Top Tip: “After 25 years of working in this industry, I’ve found the main thing that will cause someone to have a successful garden is if you know how to water,” Brunner says. “A lot of people who come in here say they have a brown thumb and everything they plant dies … that means they don’t know how to water.” Whether you’re planting drought-tolerant or full-color plants, annuals, perennials or citrus, when you finally learn how to water you can grow anything, she says. Her No. 1 watering tip? Every plant needs water just like we need water. “When I’m thirsty, I want to take a deep drink of water,” she says. “Then I’m not going to need more and more, so I’m going to wait until I get thirsty again.” Brunner recommends giving plants a really good deep drink of water and laying off until they need it again. “To get most plants established and strong, they must be watered really well and really deep,” she says. “In the beginning, you have to water until the roots are anchored deeply into the soil, then after six to eight weeks, it is considered drought tolerant and you can lay off the watering.” While most plants require that type of watering, Brunner says you don’t need to water shade and potted plants as much because they tend to stay a bit wetter, while container planters need more water than plants in the ground. “Watering is huge,” she says. “If I could take everybody aside and show them how to water, I think everybody would have a successful garden.” It’s also a good idea to put about a three-inch layer of organic mulch on top of everything, which will help hold in a lot of the water, she adds.
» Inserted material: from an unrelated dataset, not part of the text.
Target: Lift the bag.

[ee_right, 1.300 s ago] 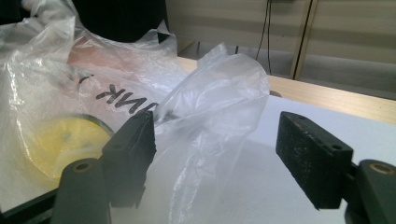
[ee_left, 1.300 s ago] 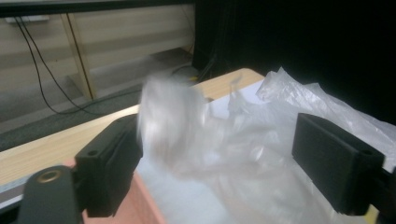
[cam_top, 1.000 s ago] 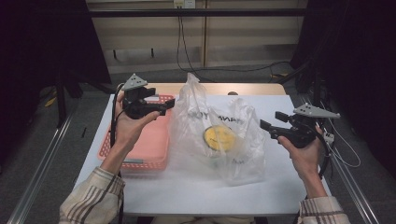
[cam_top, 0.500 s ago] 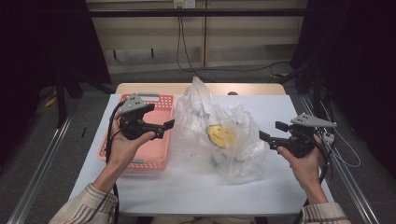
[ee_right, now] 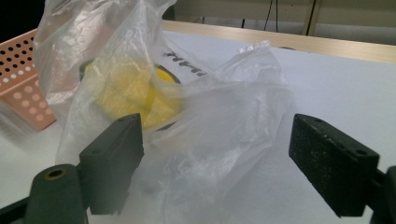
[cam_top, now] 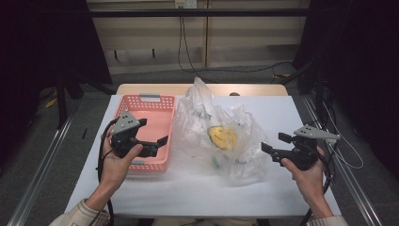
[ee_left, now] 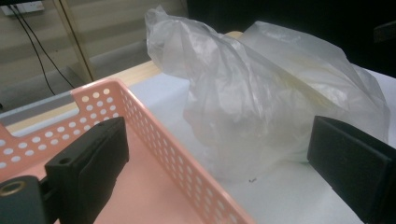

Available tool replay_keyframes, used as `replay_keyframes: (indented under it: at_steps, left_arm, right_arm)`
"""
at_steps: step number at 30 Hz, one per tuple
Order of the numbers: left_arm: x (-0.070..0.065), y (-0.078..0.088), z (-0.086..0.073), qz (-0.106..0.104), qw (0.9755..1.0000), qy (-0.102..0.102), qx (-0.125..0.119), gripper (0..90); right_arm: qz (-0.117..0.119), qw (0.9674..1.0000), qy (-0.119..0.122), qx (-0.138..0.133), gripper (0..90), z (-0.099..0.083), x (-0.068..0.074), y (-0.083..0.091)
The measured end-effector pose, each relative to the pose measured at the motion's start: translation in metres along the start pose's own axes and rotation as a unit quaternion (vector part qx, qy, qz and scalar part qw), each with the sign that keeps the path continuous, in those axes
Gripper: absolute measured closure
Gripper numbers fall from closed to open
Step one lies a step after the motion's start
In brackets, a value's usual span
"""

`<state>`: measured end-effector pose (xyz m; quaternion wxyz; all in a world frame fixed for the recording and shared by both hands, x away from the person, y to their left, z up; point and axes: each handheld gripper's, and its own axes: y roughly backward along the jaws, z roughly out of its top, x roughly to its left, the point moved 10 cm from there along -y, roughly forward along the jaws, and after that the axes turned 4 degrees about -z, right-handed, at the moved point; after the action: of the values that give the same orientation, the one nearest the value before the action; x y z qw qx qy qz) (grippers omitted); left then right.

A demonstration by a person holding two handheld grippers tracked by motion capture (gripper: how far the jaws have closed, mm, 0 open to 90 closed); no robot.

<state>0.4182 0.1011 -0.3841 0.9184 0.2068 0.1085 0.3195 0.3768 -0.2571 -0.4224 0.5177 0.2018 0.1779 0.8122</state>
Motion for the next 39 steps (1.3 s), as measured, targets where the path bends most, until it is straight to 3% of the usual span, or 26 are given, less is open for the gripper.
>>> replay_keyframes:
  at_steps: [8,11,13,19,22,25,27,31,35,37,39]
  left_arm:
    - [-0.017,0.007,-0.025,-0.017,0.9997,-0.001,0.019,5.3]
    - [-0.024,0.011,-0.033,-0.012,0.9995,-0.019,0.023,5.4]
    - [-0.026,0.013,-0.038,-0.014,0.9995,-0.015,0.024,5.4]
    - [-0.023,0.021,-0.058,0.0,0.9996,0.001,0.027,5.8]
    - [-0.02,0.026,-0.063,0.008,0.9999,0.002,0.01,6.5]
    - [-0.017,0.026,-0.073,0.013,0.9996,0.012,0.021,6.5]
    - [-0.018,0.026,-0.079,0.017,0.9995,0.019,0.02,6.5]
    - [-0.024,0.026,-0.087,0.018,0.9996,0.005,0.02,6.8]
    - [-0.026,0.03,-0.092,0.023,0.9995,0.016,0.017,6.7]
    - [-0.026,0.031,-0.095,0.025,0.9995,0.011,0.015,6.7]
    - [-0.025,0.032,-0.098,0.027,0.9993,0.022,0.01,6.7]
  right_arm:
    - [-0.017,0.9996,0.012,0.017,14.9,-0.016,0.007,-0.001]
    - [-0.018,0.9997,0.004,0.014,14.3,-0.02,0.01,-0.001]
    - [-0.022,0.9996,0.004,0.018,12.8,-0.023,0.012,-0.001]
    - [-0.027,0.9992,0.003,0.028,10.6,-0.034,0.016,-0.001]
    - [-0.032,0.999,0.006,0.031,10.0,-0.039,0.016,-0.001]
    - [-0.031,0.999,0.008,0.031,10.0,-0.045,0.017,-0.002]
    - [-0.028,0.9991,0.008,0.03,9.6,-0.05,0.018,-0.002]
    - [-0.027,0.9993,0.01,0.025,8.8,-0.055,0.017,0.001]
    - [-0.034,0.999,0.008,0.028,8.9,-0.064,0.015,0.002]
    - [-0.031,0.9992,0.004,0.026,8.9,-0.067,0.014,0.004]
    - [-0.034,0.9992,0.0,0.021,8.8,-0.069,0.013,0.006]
Seeking Help? Both Roger’s Gardens and Sherman Library & Gardens offer an array of educational programming for free or for a nominal charge. Some upcoming topic highlights at Sherman’s Wednesday gardener series include “Staghorn Ferns” April 2 and “Succulent Bowls” May 14, while the free weekend gardener series covers herb and vegetable container gardening March 8, begonias June 21 and fragrance in your garden July 19.
Roger’s Gardens offers weekly educational workshops and lectures (as well as online how-to videos and blogs) that cover everything from edible gardens to landscaping with foliage plants to hardy flowering shrubs and much more.
If you bring a picture of your garden into Roger’s Gardens, the experts there will even and help you plan your garden on paper and walk around with you to help pick out the right plant for the right spot.